Virou o copo goela abaixo. Correu a
devolver no varejo e só teve tempo de escutar o trem apitar e
começar a andar. Pulou na plataforma e foi ajudado por mãos de boa
vontade.
O menino chorava ainda.
Um bombeiro gordo e moreno, que devia
pelo menos ter vinte anos de serviços prestados à coletividade,
inclinou-se para a mulher e aconselhou:
– Tenho visto de tudo na vida, dona.
Incêndio, afogamento e naufrágio, mas... mas... se fosse meu
filho...
Foi o que fez a mãe. Debruçou o
menino feio no colo e sapecou-lhe duas imorredouras palmadas.
Naquelas palmadas se traduzia a vontade de pelo menos duzentas mãos
naquele carro.
Aí o menino choramingou, choramingou,
foi fechando os olhos e, para alívio de todos, adormeceu.
– Ricardo, você prometeu. Hoje é
sábado.
Ricardo riu e bateu de leve nos ombros
de Roberto, acalmando-o.
– Você vai se espantar com a minha
decisão. Eu não voltarei com eles. Eu vou permanecer.
– Mas como? Nós seremos ricos de
novo, Ricardo.
– Não. Não irei. Eu descobri a
verdade e vou trabalhar para essa gente.
– Mas de que maneira?
– Não sei. Na hora Deus me indicará
um jeito.
– Você está brincando, Ricardo. E
eu?
Ricardo olhou estranhamente para o
irmão, mas mesmo assim nos seus olhos existiam um mundo de ternura e
compreensão.
– Pois você volta com eles. Só
isso.
– Você vai preferir ficar nesse
mundo de sacrifícios? Nesse mundo de viagens intermináveis, num
universo de uma casinha modesta e apertada, em vez de...
– Certo. Em vez de um mundo egoísta
e falso. Cínico e de desamor. Vou ficar. E quando vocês partirem,
claro que sentirei a sua falta.
– E Mabel? Mabel é nossa mãe.
– Mabel será feliz. Vai esquecer
tudo que passou e voltar ao seu modo de olhar a felicidade. O tempo
milagroso tudo apaga, menos as rugas da velhice.
– Você crê, Ricardo?
– Mas o tempo ameniza as rugas da
velhice.
Fez uma pausa e foi tomado de uma
certa emoção.
– E quando todos partirem, deixarei
até o emprego. Não vou mais trabalhar. Só minha alma trabalhará.
Vou viver mais próximo dessa gente e ajudá-la.
– De que modo?
– Na hora resolveremos: Deus e eu.
– Ricardo, Ricardo! Como poderá
você viver sem nada?
– É suficiente a base. Pedirei que
me deixem a casa em troca do bem a que terei direito. Tendo essa base
tudo se resolverá.
– E se eu quiser ficar? Eu não o
deixarei por nada. Você foi a única pessoa naminha vida que
significou carinho para mim. E se eu quiser ficar?
Ricardo sentiu um nó na garganta.
– Não exigiria tanto de você. Mas
se você ficasse seria uma festa no meu coração.
– E não sentiremos falta de nada do
que já tivemos?
– Eu nunca mais senti falta. Desde o
primeiro dia que fugi obrigatoriamente daquela fatuidade. Nunca mais
eu voltaria a defrontar-me com aquela que foi o meu amor. Você sabe
que estou falando a verdade...
Roberto meneou a cabeça, incrédulo.
– Estranho deixar o mundo de ricos
para experimentar um mundo, ao que me parece, de renúncias.
– Estranho, por que, meu irmão? Faz
muito tempo um homem chamado Gotama, o Buda, abandonou as pompas e
riquezas do seu palácio para viver entre os pobres... e foi feliz.

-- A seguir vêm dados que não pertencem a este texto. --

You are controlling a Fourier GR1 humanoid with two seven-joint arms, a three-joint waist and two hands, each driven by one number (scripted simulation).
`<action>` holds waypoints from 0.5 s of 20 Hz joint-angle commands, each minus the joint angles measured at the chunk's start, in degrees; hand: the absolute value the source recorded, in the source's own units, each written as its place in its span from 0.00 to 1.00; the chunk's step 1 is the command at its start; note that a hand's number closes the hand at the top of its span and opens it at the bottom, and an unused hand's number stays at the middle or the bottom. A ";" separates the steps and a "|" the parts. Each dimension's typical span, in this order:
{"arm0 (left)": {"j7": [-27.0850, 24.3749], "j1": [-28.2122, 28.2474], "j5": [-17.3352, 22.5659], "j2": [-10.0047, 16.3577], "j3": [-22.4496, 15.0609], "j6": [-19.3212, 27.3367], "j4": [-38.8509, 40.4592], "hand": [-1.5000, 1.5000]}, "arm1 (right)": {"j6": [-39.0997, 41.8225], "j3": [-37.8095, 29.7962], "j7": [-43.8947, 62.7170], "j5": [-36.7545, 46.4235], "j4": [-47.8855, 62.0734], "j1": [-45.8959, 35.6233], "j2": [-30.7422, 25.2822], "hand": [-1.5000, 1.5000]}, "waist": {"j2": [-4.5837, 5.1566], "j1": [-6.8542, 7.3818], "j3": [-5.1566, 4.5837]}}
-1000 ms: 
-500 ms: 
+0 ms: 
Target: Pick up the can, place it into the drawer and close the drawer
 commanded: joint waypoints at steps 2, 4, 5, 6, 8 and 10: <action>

Mais tarde outro homem, Francisco de Assis, também deixou o mundo do
luxo para conviver com os menos favorecidos, não é verdade?
– Mas eles eram santos!
– Em suas épocas não o foram
considerados como tal. Pelo menos no princípio.
Calaram-se. Entretanto, Ricardo fez
renascer a conversa.
– Enquanto sobrar o resto do nosso
último ordenado, já que a família não precisará dispor dele
agora, viveremos humildemente. E quando acabar Deus nos ajudará.
Creia. “Os lírios não tecem, nem bordam. Os pássaros do Senhor
enchem o mundo apenas com a beleza dos seus cantos...”
Roberto decidira.
– Juro que eu ficarei com você, meu
irmão. Será o meu acompanhamento na mais estranha de todas as
aventuras.
– Você verá que não. Que tudo é
tão simples. Vamos deixar que cresçam nossos cabelos e nossas
barbas. Andaremos como dois velhinhos, na calma absoluta. Eu terei
noventa e seis e você oitenta e seis. Só isso. E na maior ternura
nos aproximaremos da bondade do coração humano. E essa bondade só
existe nas mãos de Deus. E todos podem tocar nas mãos de Deus,
contanto que haja a sinceridade no âmago do coração.